Repository files navigation

Marshy - Better Marshalling for Python.

This project is a general purpose externalizer for python objects. (Like Marshmallow or Pedantic) The guiding philosophy is convention over configuration, with the aim of still making customizations as pain free as possible, based on python type hints.

Out of the box, it supports primitives, dataclasses, and enums.

Installation

pip install marshy

General Usage

Given the following dataclass:

from typing import List, Optional
import dataclasses


@dataclasses.dataclass
class Doohickey:
  title: str
  description: Optional[str] = None
  tags: List[str] = dataclasses.field(default_factory=list)

Marshall data with:

import marshy
result = marshy.dump(Doohickey('Thingy', tags=['a','b']))
# result == dict(title='Thingy', description=None, tags=['a','b'])

Unmarshall data with:

result = marshy.load(Doohickey, dict(title='Thingy'))
# result == Doohickey('Thingy', description=None, tags=[])

Custom properties

Custom properties are also serialized by default. (If they have a setter, it is used when loading):

import marshy
from functools import reduce
import dataclasses

@dataclasses.dataclass
class Factorial:
  value: int
  
  @property
  def factorial(self) -> int:
    return reduce(lambda a, b: a*b, range(1, self.value+1))
    
factorial = Factorial(4)
dumped = marshy.dump(factorial)
# dumped == dict(value=4, factorial=24)
loaded = marshy.load(Factorial, dumped)
# loaded == factorial

Under The Hood

Internally, API defines 3 core concepts:

  • A Marshaller: Is responsible for marshalling / unmarshalling a single type of object.
  • A MarshallerFactory: has a create method used to create marshallers for types, and has a priority which controls the order in which they are run. (higher first)
  • A MarshyContext: coordinates the activities of Marshallers and Factories

Creating a Custom Marshaller Context

If you need multiple independent sets of rules for marshalling data, then you should create your own marshalling contexts and store references to them. The default works well otherwise:

# Create a new blank marshy context - this will fail
# because there are no preset types or factories.
from marshy.marshy_context import MarshyContext
my_marshaller_context = MarshyContext()
dumped = my_marshaller_context.dump(Doohickey('Thingy'))

# Create a new marshaller context which copies the default rules.
from marshy.marshy_context import create_marshy_context
my_default_context = create_marshy_context()
dumped = my_default_context.dump(Doohickey('Thingy'))

Creating a Custom Marshaller

To customize marshalling for a type, write a marshaller and then register it with your context:

from marshy.marshaller.marshaller_abc import MarshallerABC
from marshy.types import ExternalType


class MyDoohickeyMarshaller(MarshallerABC[Doohickey]):
    marshalled_type = Doohickey

    def load(self, item: ExternalType) -> Doohickey:
        return Doohickey(item[0], item[1], item[2])

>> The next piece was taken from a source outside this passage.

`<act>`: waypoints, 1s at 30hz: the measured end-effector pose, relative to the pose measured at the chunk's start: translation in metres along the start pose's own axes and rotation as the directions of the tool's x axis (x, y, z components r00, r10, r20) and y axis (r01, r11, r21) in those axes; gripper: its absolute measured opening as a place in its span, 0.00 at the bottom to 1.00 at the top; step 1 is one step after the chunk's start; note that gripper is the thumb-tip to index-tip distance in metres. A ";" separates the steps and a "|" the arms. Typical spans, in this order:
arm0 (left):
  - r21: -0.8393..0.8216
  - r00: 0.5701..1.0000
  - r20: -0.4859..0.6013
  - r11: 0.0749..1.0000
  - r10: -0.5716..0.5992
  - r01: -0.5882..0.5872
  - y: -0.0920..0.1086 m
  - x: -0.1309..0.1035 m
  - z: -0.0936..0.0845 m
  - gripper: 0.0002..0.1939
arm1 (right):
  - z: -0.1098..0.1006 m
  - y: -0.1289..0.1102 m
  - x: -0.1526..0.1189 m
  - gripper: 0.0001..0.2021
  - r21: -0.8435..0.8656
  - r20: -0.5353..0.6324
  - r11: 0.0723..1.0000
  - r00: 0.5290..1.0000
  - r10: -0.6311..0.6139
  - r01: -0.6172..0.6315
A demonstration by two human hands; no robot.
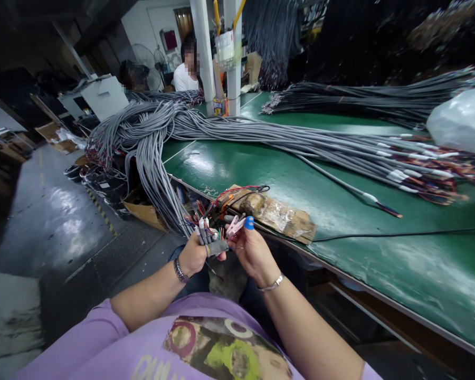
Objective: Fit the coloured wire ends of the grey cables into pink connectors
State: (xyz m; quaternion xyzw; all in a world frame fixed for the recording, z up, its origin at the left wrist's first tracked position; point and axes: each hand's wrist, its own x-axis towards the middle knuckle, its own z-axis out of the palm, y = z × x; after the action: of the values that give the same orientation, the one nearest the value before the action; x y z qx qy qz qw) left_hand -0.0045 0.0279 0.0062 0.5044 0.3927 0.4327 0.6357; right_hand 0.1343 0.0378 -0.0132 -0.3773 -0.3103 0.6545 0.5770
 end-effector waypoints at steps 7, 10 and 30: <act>0.029 1.000 0.000 0.999 -0.022 0.022 0.003 0.000 0.004 0.21 | 0.002 0.002 0.006 0.24 0.109 0.017 0.993 0.999 0.036 -0.037; 0.027 1.000 -0.012 1.000 -0.014 0.015 0.005 -0.001 0.005 0.21 | 0.002 0.001 0.003 0.24 0.176 0.037 0.981 0.996 0.081 -0.086; 0.167 0.998 -0.058 0.986 0.009 0.001 0.012 -0.028 0.005 0.23 | -0.002 -0.006 -0.040 0.15 -0.290 0.137 0.957 0.989 0.056 -0.014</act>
State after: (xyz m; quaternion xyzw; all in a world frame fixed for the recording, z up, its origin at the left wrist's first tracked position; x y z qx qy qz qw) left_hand -0.0103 0.0014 0.0202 0.5439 0.4451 0.4141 0.5784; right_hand 0.1410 -0.0006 -0.0036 -0.4144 -0.4366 0.6379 0.4804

    def dump(self, item: Doohickey) -> ExternalType:
        return [item.title, item.description, item.tags]

my_default_context.register_marshaller(MyDoohickeyMarshaller())
dumped = my_default_context.dump(Doohickey('Thingy'))
# dumped == ['Thingy', None, []]

loaded = my_default_context.load(Doohickey, dumped)
# dumped == Doohickey('Thingy')

Creating a Custom Marshaller Factory

Sometimes you need to create a marshaller for a while concept of object rather than a single type - In this case you need a factory, (this is how the default rules work!). Examples:

  • ListMarshallerFactory looks for typed lists (e.g.,: List[str]) and creates marshallers for them - you already saw the results in Doohickey.tags above.
  • OptionalMarshallerFactory looks for optional fields (e.g.,: Optional[str]) and creates marshallers that mean each individual other marshaller does not need to accommodate the case where a value is None - just mark it optional!
  • DataClassMarshallerFactory provides a marshaller for dataclasses assuming they have a standard constructor based on their fields.

Customizing dataclass attributes:

Taking the doohickey example:

from marshy import dump, get_default_marshy_context
from marshy.marshaller.bool_marshaller import BoolMarshaller
from marshy.marshaller.primitive_marshaller import StrMarshaller
from marshy.marshaller.obj_marshaller import attr_config, ObjMarshaller
attr_marshallers = [
    attr_config(StrMarshaller(), "title"),
    attr_config(BoolMarshaller(), "tags"),
]
get_default_marshy_context().register_marshaller(ObjMarshaller(Doohickey, attr_marshallers))
dumped = dump(Doohickey('Thingy'))
# dumped == dict(title='Thingy', tags=False)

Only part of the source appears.